В кабинете вождя, кроме него, находились В. М. Молотов, К. Е. Ворошилов, А. А. Андреев, Н. А. Вознесенский, Л. П. Берия и ряд других руководителей партии и правительства. Все сидели, а Сталин ходил по комнате.
Поздоровавшись, он предложил сесть и какое–то время продолжал молча ходить. Потом остановился против меня и сказал:
— Товарищ Шахурин, мы хотим назначить Вас наркомом авиационной промышленности. Там сейчас предстоит большая работа. Нужны свежие, грамотные люди, хорошие организаторы и к тому же хорошо знающие авиационное дело. Как Вы на это смотрите?
Это предложение было для меня очень неожиданным, просто как гром с ясного неба. Я не знал, как ответить и говорю:
— Товарищ Сталин, справлюсь ли я с такой большой и ответственной работой?
Тут в разговор вмешался Ворошилов и, как всегда, очень доброжелательно заметил:
— Вон с какой областью, с Горьковской, справляетесь и здесь справитесь.
— Какие есть вопросы к товарищу Шахурину? — обращается к своим соратникам Сталин.
Молотов попросил коротко рассказать о моей трудовой деятельности. Особенно интересовался моей работой в Военно–воздушной академии. Были заданы и другие вопросы. Потом к Сталину подошел его помощник А. Н. Поскребышев и о чем–то сообщил.
— Пусть заходит, — сказал Сталин.
Поскребышев вышел и тут же вернулся с каким–то молодым военным.
— Вы знакомы? — спрашивает, обращаясь ко мне, хозяин кабинета.
— Нет, — отвечаю.
— Тогда познакомьтесь. Это авиаконструктор товарищ Яковлев. Будет Вашим заместителем по опытному самолетостроению. А это (Сталин показал Яковлеву на меня) новый нарком авиационной промышленности товарищ Шахурин.
Я понял, что вопрос о моем назначении решен окончательно.
Потом Сталин поинтересовался, сколько мне лет. Отвечаю, что тридцать пять.
— Видите, товарищ Яковлев, какой у Вас молодой народный комиссар, это хорошо, — замечает Сталин. Мне показалось, что в его голосе появились шутливые нотки.
— Кого бы Вы порекомендовали выдвинуть вместо себя первым секретарем Горьковского обкома партии?

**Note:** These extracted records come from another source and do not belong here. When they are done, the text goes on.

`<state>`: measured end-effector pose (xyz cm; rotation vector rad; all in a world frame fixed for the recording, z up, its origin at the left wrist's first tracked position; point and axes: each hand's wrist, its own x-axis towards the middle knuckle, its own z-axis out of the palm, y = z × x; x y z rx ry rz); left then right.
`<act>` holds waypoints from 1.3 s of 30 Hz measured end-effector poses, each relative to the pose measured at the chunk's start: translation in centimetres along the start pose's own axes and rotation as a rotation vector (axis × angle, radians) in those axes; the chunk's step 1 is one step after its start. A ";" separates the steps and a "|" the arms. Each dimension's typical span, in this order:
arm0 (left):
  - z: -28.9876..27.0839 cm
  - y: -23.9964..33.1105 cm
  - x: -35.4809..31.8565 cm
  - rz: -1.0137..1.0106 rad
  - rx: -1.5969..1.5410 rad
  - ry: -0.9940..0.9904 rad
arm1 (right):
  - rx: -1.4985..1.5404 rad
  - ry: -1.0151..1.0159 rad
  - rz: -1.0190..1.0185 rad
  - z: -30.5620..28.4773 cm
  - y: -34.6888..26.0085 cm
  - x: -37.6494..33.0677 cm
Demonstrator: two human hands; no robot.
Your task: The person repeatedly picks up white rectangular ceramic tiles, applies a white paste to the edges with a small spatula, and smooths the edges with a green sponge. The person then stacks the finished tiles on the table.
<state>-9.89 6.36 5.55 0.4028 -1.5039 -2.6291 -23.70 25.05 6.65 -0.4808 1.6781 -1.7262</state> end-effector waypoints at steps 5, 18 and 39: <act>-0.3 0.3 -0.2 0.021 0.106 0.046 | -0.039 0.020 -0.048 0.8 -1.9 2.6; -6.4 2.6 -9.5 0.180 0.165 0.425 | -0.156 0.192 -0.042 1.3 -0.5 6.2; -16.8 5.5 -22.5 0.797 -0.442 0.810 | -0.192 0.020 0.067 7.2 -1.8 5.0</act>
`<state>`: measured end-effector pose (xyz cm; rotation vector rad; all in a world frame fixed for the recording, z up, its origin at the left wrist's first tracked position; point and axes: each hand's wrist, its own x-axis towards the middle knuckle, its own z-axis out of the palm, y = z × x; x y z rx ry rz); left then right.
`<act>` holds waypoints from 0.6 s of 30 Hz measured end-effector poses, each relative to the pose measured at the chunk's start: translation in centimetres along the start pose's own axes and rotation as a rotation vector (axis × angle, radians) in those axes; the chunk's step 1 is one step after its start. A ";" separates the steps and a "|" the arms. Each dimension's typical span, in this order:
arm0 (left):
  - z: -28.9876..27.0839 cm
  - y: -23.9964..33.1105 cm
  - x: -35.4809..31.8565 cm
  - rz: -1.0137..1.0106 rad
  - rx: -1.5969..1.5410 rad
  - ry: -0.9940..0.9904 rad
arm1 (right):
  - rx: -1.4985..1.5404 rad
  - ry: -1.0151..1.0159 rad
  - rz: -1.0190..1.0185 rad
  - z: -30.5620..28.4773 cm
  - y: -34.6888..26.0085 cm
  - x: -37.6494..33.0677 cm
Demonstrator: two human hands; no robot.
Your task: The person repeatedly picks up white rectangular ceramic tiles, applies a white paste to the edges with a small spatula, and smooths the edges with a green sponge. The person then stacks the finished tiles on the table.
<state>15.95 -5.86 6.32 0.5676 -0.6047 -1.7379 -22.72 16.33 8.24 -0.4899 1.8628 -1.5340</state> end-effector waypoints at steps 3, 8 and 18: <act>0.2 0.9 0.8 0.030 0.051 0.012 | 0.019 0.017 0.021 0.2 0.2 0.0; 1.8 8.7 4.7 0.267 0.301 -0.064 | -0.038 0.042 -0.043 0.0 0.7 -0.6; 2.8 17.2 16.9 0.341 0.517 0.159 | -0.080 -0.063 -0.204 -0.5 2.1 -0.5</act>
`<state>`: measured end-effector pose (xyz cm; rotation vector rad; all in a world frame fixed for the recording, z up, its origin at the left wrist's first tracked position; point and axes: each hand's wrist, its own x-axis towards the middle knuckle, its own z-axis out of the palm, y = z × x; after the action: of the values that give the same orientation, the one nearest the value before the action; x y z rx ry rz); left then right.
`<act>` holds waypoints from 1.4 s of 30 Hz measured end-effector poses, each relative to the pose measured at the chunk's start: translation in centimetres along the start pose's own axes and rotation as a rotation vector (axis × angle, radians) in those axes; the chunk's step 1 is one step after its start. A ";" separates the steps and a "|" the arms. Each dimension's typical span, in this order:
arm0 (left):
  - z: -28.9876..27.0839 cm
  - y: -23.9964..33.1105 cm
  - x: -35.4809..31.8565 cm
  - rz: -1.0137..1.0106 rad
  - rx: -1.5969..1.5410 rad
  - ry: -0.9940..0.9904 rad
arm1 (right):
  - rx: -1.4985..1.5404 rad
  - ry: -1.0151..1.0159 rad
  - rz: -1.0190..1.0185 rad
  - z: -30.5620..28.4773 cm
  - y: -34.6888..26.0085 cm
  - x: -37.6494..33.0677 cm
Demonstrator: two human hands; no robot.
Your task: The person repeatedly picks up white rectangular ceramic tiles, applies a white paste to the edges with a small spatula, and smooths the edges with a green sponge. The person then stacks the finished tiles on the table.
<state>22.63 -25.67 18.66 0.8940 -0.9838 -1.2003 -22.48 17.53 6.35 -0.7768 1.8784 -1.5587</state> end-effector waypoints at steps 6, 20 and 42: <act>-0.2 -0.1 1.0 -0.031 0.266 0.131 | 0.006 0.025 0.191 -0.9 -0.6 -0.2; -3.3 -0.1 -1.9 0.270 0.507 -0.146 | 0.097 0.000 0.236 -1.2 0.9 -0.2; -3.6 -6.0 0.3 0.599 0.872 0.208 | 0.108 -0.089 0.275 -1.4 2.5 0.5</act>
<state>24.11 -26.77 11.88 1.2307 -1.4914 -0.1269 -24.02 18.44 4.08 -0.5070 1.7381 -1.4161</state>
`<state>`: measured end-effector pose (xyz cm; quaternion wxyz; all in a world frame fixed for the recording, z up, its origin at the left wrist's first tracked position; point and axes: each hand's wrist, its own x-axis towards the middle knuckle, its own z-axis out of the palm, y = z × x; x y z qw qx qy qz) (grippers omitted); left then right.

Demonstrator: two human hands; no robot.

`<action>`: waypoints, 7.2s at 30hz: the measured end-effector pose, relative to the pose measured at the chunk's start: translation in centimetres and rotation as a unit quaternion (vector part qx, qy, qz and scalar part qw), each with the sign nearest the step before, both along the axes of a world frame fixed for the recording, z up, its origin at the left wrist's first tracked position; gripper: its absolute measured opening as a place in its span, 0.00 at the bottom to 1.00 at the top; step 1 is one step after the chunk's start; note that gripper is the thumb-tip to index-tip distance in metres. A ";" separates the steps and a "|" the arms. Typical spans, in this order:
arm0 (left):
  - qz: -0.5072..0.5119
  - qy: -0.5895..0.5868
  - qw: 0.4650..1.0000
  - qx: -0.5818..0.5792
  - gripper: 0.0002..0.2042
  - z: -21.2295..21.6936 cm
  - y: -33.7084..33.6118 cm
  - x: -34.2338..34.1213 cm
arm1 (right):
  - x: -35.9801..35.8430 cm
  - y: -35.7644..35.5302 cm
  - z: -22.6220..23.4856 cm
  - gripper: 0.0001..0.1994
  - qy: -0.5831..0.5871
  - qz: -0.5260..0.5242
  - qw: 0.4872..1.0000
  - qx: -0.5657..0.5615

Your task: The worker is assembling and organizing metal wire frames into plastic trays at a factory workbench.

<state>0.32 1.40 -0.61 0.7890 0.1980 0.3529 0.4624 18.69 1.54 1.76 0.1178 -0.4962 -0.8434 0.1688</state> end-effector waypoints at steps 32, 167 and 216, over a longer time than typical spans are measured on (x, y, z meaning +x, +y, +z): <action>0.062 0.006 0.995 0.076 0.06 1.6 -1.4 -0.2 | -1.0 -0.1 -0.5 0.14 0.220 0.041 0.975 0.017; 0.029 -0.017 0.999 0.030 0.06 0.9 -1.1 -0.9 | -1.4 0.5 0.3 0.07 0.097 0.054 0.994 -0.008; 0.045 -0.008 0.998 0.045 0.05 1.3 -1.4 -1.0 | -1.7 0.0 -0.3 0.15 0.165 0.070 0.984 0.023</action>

Я назвал председателя облисполкома Михаила Ивановича Родионова. Сказал, что он коренной горьковчанин, по образованию учитель. Долгое время был секретарем райкома партии, неплохо себя зарекомендовал…
— Таких у нас много, — сказал Сталин. — Но почему все–таки Вы предлагаете именно Родионова?
Я добавил, что Михаил Иванович потом работал третьим секретарем обкома, отвечал за развитие сельского хозяйства области, хорошо знает людей, пользуется у них доверием, большим авторитетом. Считаю, что это наиболее походящая кандидатура.
Сталин кивнул головой, и я понял, что еще до нашей встречи он, по–видимому, остановился на такой замене.
Когда разговор закончился, я попросил разрешения съездить в Горький, чтобы сдать дела.
После небольшого раздумья Сталин ответил, что вряд ли это удастся сделать: работа сверхсрочная, не терпит отлагательства. Нельзя терять ни одного дня, ни одного часа. В Горький будет послан представитель ЦК, который всех, кого нужно, проинформирует. А дела передать можно и в Москве…
Как мне сообщили позднее, пока я возвращался из Кремля в гостиницу, в Горьком уже узнали о моем переводе на должность наркома авиационной промышленности. В Москву был вызван на «смотрины» М. И. Родионов.
На следующее утро началась моя работа в Народном комиссариате авиапромышленности СССР (НКАП). Прежде всего я встретился с моим предшественником на посту наркома — М. М. Кагановичем. Мы уже были знакомы, когда я работал парторгом ЦК на одном авиационном заводе. Михаил Каганович несколько раз приезжал на наше оборонное предприятие. Шуму от этих приездов наркома было немало. По вызову Михаила Моисеевича на различные совещания, а также по собственной инициативе я неоднократно бывал у него в просторном наркомовском кабинете. В приемной М. М. Кагановича почти всегда толпился народ, и что особенно запомнилось, — открыв то или иное заседание, он обязательно начинал кого–нибудь распекать и высмеивать. Причем форма критики и язвительные остроты были довольно грубыми и унизительными.
Наша встреча с ним в первый день моего знакомства с наркоматом мало что дала: Каганович пребывал в сильном расстройстве из- за его освобождения с должности наркома, отвечал на мои вопросы вяло и неохотно. Так что какого–то представления о положении дел в авиационной промышленности страны, да и в самом наркомате у меня не сложилось.